French woman sues Boeing over Ethiopian Airlines crash
A French woman whose husband was killed in the March crash of a Boeing 737 MAX airliner in Ethiopia has filed a U.S. lawsuit against the planemaker seeking at least $276 million in damages, her lawyer said on Tuesday.

Frenchwoman Nadege Dubois-Seex, whose husband Jonathan Seex died in the accident, filed the suit against Boeing in Chicago, where the company is headquartered.
U.S. attorney Nomaan Husain in his complaint said that Boeing failed to inform pilots properly about the risks posed by software meant to prevent the 737 MAX from stalling which repeatedly lowered the plane’s nose due to a faulty sensor data.
Last week, Boeing acknowledged it had to correct flaws in its 737 MAX flight simulator software used to train pilots, after two deadly crashes involving the aircraft that killed 346 people, the Ethiopian Airlines crash on March 10 and the Lion Air crash on 29 October 2018.

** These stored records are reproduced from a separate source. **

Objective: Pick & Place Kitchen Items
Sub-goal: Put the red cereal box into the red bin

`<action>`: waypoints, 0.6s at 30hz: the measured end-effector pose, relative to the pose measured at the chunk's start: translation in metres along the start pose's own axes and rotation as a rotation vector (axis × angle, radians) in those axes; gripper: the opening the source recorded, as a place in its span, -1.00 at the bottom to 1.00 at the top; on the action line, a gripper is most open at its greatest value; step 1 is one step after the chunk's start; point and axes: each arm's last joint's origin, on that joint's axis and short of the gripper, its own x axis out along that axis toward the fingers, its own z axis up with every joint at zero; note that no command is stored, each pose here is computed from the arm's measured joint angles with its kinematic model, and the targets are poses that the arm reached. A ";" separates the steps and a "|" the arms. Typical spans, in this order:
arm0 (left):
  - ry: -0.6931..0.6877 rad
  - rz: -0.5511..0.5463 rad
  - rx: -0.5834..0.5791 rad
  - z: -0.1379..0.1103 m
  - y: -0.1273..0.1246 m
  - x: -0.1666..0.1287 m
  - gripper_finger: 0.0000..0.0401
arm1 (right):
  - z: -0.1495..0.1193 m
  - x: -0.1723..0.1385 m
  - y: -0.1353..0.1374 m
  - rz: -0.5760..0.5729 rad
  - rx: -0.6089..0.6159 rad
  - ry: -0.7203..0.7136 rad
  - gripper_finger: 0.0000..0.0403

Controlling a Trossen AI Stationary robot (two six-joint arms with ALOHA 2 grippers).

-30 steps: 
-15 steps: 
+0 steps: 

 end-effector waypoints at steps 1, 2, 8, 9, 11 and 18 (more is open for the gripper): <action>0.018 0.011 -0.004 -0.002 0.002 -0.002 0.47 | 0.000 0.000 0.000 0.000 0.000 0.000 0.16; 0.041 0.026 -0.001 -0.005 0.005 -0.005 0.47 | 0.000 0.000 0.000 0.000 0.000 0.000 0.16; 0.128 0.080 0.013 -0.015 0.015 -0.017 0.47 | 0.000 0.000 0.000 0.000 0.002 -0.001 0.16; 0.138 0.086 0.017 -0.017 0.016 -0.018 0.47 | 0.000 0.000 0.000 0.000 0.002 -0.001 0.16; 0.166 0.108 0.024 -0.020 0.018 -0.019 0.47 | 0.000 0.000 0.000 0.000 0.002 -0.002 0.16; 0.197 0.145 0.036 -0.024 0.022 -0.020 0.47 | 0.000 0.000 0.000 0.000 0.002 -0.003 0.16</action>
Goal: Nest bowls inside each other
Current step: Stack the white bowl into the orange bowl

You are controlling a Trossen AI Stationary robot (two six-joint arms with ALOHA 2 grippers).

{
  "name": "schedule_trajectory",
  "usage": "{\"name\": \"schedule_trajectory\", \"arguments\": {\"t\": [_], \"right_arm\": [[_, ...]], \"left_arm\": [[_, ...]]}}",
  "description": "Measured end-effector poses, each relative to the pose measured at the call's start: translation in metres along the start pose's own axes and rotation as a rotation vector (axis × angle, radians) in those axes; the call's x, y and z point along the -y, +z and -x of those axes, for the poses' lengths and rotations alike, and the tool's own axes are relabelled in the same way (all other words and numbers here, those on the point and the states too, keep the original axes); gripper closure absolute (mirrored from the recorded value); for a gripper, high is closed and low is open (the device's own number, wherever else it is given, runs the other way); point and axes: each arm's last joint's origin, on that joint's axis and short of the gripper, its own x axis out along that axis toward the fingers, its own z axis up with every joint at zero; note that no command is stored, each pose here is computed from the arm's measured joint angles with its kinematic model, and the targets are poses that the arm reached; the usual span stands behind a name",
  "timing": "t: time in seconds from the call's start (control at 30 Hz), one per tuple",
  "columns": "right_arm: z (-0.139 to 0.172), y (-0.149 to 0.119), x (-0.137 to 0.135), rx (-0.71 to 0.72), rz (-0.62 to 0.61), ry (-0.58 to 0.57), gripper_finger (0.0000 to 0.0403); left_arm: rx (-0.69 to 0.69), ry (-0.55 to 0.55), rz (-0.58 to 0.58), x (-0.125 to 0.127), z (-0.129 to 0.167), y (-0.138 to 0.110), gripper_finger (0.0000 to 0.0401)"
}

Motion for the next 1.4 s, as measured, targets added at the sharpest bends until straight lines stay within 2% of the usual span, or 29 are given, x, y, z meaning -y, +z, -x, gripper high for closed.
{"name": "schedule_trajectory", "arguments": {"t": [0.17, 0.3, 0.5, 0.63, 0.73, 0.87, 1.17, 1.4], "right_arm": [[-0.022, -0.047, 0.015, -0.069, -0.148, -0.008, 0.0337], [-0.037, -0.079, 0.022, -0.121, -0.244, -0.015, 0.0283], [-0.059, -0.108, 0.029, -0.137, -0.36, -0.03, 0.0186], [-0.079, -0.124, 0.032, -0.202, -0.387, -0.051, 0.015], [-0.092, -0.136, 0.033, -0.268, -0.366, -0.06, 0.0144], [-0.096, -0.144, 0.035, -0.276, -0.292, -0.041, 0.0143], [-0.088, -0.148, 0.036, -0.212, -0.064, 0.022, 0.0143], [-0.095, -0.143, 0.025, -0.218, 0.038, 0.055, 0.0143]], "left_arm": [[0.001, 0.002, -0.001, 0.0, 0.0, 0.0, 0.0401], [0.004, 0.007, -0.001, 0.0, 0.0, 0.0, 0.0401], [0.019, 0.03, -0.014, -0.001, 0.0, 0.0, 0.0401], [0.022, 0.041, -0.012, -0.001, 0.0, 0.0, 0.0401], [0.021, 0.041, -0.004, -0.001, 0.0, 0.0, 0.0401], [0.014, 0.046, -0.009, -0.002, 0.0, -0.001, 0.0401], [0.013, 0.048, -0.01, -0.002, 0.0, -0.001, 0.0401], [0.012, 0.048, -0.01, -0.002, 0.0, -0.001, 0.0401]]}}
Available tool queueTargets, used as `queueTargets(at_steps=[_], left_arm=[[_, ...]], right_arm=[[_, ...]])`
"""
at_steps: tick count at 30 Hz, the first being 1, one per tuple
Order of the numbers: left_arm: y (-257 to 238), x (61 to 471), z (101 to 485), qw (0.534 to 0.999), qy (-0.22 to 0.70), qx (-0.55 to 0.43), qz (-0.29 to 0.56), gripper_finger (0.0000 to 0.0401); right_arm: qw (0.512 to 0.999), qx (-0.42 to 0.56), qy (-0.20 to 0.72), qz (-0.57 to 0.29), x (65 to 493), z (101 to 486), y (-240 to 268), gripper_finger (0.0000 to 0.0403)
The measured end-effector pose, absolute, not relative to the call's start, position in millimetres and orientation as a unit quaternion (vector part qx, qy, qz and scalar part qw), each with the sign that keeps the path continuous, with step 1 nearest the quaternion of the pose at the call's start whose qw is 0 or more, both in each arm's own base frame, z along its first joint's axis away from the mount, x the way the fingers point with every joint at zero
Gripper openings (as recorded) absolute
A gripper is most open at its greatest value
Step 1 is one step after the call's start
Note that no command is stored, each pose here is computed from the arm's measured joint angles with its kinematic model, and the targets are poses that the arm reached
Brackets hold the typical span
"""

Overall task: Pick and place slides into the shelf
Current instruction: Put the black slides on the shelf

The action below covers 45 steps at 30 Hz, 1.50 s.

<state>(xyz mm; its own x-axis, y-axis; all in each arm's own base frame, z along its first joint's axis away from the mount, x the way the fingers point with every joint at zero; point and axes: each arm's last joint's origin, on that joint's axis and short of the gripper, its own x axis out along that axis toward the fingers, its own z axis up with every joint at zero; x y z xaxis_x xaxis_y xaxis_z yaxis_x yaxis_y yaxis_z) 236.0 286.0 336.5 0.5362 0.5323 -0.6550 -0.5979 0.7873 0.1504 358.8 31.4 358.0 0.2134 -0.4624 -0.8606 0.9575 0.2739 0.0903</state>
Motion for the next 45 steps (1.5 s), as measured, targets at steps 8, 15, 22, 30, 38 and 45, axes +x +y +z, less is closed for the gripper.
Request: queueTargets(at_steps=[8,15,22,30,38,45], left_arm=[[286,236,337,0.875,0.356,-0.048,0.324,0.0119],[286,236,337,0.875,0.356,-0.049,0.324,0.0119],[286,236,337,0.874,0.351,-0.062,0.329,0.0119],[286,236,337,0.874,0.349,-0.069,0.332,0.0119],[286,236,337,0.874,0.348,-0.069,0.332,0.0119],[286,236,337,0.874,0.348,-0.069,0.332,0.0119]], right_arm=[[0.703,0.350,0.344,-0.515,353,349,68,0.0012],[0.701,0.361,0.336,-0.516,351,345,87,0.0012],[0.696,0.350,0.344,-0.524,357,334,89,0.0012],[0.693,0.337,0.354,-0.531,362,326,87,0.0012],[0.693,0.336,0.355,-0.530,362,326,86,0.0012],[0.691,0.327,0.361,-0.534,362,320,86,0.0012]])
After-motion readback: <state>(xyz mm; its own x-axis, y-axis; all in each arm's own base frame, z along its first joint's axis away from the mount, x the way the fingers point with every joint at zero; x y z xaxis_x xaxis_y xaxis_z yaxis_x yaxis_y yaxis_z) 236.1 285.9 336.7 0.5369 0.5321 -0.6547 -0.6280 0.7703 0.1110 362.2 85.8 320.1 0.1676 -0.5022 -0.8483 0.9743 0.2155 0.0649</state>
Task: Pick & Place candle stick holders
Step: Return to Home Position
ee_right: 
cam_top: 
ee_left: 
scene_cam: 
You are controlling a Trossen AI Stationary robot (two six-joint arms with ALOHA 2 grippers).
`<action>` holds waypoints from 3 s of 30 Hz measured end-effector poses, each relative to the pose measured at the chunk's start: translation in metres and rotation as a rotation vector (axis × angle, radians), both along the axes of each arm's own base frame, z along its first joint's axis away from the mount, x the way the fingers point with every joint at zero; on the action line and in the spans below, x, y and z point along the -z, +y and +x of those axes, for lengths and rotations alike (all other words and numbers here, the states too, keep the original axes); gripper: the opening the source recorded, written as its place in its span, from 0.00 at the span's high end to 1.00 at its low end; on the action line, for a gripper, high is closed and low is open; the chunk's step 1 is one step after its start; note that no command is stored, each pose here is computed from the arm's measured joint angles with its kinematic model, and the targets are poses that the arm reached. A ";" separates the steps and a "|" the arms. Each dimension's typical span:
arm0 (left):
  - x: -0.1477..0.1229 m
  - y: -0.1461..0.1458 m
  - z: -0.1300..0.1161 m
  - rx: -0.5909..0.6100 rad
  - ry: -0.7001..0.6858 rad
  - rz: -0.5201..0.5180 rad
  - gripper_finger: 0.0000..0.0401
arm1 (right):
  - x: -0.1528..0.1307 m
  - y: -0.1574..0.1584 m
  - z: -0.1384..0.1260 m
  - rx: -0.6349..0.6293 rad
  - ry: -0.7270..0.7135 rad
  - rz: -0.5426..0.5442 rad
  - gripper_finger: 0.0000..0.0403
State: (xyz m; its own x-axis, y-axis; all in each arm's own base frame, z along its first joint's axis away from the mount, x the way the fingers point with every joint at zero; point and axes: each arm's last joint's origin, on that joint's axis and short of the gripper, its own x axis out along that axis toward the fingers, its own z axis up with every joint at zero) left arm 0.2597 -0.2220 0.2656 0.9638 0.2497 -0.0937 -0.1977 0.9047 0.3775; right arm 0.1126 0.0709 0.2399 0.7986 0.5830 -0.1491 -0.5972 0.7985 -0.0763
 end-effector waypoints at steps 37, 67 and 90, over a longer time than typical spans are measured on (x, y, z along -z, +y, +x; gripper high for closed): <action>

Boeing revealed that the simulator was unable to adequately replicate certain flight conditions.
This is not the first time that Boeing has been sued over the ill-fated Ethiopian Airlines flight, in April, a Rwandese family sued Boeing after their kin, Jackson Musoni, lost his life in the flight, alleging that it defectively designed the automated flight control system.
Shortly after, families of two Americans, including consumer activist Ralph Nader’s great-niece, followed suit and sued Boeing over the same flight.